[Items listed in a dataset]
BEGIN

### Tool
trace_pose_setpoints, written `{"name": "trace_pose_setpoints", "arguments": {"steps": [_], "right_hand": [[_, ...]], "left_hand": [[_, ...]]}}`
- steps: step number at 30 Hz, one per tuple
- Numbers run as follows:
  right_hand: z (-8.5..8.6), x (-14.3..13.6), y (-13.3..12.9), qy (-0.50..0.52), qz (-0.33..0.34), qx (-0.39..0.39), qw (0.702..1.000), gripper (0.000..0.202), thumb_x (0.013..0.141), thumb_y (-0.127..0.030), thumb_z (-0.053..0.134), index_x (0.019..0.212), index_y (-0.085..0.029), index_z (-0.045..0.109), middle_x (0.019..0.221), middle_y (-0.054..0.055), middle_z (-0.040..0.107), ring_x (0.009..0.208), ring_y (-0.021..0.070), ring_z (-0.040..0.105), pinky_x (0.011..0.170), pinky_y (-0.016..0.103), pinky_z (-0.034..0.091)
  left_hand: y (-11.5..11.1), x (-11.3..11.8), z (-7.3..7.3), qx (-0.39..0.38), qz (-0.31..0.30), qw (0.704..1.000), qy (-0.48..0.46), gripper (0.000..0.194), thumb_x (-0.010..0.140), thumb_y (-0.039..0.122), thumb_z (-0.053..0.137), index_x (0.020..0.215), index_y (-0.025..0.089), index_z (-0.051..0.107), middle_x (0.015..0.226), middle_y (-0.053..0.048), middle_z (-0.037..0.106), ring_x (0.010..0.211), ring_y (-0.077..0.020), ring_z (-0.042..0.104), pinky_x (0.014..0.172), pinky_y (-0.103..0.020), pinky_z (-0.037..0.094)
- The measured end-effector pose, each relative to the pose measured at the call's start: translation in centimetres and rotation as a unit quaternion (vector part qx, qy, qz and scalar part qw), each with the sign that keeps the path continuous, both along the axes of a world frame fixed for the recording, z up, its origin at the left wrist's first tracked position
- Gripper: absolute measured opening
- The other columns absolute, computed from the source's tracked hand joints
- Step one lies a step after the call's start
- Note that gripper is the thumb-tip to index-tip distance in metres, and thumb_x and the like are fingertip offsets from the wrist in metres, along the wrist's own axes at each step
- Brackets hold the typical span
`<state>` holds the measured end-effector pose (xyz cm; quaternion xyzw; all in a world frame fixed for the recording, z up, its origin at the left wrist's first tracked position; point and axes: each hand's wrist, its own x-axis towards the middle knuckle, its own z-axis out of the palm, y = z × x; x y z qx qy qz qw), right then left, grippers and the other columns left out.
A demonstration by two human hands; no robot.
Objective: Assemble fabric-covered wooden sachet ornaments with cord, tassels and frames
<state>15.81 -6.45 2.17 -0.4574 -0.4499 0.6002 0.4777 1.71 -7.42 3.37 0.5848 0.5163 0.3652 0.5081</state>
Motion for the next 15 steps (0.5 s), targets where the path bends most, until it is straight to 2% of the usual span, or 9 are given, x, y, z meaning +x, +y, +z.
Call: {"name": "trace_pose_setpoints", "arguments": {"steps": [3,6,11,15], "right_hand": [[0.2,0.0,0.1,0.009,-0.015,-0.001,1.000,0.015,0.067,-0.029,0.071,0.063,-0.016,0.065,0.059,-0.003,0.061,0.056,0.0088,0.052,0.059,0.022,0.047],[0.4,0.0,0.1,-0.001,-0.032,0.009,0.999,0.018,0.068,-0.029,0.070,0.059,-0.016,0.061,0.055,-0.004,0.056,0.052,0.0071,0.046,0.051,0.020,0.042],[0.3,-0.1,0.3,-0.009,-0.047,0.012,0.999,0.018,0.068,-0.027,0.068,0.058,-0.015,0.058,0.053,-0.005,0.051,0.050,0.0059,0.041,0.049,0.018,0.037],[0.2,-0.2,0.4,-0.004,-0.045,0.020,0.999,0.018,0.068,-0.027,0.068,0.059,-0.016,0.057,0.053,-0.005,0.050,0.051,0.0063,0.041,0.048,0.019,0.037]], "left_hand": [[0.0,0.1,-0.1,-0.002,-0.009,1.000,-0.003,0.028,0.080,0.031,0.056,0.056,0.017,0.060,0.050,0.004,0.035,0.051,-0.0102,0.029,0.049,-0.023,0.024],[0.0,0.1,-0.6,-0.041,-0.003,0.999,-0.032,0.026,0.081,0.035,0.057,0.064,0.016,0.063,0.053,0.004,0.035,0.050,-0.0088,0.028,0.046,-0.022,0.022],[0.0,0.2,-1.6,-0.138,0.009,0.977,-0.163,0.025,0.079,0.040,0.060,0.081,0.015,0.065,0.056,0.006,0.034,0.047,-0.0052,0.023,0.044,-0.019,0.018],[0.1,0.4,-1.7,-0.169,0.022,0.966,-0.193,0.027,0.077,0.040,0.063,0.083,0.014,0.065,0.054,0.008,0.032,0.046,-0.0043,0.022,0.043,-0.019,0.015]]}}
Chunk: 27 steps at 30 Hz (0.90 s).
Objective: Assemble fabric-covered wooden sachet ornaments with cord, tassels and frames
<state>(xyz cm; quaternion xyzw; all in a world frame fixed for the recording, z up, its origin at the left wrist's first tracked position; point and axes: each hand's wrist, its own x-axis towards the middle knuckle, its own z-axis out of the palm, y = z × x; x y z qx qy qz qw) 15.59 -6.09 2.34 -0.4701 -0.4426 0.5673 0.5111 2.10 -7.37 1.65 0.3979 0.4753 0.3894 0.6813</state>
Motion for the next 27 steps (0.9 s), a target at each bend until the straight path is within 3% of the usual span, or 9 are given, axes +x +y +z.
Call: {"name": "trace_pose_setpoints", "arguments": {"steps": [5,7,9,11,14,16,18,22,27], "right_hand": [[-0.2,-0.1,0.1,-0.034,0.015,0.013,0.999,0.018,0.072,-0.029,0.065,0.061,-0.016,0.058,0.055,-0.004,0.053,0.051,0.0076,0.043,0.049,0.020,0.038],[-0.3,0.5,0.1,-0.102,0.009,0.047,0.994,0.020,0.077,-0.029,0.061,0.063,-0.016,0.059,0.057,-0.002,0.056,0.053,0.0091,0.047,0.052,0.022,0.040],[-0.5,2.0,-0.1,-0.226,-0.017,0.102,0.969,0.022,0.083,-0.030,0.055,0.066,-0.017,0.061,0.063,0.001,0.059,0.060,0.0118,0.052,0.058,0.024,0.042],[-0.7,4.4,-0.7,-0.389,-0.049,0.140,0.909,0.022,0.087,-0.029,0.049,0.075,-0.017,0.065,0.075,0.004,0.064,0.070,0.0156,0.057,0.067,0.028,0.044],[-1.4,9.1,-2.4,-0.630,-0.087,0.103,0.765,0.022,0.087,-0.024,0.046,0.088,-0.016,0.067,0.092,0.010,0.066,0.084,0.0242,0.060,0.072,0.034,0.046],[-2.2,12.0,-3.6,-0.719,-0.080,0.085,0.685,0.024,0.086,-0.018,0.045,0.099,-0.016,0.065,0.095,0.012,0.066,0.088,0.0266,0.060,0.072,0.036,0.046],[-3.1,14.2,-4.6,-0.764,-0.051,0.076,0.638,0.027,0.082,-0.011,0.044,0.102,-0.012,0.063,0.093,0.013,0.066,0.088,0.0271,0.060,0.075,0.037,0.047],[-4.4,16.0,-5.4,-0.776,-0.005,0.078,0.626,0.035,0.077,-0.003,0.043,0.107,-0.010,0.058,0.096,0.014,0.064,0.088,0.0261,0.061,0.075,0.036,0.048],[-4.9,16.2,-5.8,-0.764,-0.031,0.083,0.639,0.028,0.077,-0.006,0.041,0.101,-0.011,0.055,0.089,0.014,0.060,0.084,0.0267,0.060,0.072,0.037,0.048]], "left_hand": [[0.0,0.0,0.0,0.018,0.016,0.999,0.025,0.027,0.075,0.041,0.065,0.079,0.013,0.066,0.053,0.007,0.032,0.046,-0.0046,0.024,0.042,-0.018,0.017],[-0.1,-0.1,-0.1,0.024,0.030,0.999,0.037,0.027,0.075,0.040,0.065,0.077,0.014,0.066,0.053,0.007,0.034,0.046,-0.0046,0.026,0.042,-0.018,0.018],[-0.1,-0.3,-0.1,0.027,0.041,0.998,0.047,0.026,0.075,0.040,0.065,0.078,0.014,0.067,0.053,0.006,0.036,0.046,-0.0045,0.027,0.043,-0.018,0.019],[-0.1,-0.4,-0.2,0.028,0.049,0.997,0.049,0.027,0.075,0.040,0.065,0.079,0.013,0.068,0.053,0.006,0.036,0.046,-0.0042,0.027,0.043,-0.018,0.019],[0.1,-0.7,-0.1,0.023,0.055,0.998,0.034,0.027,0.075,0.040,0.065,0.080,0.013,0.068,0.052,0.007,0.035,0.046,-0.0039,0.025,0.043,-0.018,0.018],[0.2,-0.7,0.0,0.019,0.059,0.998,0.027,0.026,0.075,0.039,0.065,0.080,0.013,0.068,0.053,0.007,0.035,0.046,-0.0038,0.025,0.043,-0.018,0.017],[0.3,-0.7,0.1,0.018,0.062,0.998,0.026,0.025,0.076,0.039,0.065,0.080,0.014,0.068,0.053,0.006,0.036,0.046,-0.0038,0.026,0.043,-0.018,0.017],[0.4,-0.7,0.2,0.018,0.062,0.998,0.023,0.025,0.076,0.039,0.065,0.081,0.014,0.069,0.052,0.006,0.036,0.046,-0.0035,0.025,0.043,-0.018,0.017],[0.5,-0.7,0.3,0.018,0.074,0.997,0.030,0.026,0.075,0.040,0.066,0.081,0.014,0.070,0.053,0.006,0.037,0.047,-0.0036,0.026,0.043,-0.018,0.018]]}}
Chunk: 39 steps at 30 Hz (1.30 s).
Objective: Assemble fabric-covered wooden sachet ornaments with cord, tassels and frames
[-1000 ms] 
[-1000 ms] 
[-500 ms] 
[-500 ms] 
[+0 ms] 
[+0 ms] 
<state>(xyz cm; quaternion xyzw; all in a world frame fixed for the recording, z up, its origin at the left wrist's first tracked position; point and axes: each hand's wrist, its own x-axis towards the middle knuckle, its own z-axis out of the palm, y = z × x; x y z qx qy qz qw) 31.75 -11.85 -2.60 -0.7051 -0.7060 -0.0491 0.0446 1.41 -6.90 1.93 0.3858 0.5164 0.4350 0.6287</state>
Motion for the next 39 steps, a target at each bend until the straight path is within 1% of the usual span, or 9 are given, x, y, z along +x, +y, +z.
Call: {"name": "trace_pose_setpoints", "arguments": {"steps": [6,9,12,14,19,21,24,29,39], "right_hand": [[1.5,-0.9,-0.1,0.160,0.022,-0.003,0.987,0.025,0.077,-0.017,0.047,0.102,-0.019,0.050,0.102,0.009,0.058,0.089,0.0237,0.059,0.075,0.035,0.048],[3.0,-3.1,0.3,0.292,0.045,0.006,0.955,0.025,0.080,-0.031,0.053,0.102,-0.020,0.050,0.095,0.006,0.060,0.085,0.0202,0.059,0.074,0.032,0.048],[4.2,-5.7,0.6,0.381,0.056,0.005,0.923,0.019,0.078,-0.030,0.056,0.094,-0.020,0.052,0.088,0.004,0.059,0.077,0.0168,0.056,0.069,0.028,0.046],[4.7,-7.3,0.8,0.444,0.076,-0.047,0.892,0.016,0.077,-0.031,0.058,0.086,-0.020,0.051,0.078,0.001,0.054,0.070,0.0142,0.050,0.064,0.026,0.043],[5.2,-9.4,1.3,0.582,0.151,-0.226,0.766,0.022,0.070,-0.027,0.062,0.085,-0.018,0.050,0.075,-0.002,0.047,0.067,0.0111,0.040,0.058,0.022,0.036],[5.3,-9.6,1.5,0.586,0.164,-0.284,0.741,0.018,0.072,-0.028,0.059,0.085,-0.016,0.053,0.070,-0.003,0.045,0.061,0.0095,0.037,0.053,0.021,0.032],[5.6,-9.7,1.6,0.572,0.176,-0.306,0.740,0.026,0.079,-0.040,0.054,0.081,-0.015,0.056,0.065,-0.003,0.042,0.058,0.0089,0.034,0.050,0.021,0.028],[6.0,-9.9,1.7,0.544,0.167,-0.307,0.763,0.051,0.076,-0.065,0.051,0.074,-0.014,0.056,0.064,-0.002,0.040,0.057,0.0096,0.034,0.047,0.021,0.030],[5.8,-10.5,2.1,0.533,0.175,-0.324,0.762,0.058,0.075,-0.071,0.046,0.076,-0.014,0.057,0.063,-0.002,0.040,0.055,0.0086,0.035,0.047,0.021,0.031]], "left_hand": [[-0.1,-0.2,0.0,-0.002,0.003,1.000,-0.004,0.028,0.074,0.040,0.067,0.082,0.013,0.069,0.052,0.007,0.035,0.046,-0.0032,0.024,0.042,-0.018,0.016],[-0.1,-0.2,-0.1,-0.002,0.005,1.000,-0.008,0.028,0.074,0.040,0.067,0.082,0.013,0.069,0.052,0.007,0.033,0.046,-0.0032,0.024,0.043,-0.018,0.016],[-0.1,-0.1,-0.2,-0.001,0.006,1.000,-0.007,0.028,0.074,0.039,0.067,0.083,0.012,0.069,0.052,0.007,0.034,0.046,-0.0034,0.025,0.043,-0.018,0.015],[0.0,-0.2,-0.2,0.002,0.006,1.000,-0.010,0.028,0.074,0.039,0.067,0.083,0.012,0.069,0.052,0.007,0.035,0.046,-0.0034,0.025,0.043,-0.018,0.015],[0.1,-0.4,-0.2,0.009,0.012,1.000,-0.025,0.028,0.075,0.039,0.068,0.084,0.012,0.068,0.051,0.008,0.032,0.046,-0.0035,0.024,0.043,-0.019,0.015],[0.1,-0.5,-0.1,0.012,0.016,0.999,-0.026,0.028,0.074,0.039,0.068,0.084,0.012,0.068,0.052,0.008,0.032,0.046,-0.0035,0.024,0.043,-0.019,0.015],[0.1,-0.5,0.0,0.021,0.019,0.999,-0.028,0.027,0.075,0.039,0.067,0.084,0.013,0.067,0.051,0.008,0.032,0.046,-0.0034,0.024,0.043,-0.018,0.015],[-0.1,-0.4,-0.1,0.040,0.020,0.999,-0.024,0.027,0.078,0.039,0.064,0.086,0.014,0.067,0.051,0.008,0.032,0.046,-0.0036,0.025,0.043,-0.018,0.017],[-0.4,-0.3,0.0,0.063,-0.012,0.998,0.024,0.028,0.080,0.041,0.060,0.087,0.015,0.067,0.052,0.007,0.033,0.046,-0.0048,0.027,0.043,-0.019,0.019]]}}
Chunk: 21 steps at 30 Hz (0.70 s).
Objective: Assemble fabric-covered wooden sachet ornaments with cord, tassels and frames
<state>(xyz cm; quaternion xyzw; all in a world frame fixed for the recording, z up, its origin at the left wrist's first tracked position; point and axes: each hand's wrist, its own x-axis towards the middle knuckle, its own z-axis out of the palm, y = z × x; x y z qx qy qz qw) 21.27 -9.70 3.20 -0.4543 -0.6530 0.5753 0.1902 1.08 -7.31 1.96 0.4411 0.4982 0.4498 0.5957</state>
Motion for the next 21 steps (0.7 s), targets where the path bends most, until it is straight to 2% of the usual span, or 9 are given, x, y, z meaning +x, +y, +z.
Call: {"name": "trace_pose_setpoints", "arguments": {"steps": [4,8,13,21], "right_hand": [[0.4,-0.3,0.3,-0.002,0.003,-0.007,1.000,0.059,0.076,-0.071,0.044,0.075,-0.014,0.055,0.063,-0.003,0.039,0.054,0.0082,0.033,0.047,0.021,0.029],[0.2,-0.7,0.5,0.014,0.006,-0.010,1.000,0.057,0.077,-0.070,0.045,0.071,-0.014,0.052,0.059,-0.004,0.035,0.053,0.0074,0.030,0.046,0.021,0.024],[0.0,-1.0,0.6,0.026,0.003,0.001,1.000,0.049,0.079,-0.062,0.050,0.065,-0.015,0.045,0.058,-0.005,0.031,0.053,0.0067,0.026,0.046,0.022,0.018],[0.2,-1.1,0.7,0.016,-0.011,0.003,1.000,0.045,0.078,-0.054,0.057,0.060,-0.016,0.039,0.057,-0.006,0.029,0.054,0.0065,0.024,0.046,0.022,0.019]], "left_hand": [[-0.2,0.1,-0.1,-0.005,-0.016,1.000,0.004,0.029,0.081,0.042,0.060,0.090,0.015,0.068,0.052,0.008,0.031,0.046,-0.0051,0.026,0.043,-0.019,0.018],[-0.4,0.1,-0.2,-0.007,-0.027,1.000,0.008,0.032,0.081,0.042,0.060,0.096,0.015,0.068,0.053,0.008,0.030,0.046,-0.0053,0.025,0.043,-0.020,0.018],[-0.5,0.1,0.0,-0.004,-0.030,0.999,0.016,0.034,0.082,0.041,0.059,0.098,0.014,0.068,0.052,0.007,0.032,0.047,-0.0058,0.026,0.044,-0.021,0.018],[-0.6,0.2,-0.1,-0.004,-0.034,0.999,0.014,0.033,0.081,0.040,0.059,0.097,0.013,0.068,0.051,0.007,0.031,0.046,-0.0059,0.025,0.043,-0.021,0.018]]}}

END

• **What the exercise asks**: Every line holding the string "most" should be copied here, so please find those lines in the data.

• **Problem solution**:
Motion for the next 15 steps (0.5 s), targets where the path bends most, until it is straight to 2% of the usual span, or 9 are given, x, y, z meaning +x, +y, +z.
Motion for the next 21 steps (0.7 s), targets where the path bends most, until it is straight to 2% of the usual span, or 9 are given, x, y, z meaning +x, +y, +z.

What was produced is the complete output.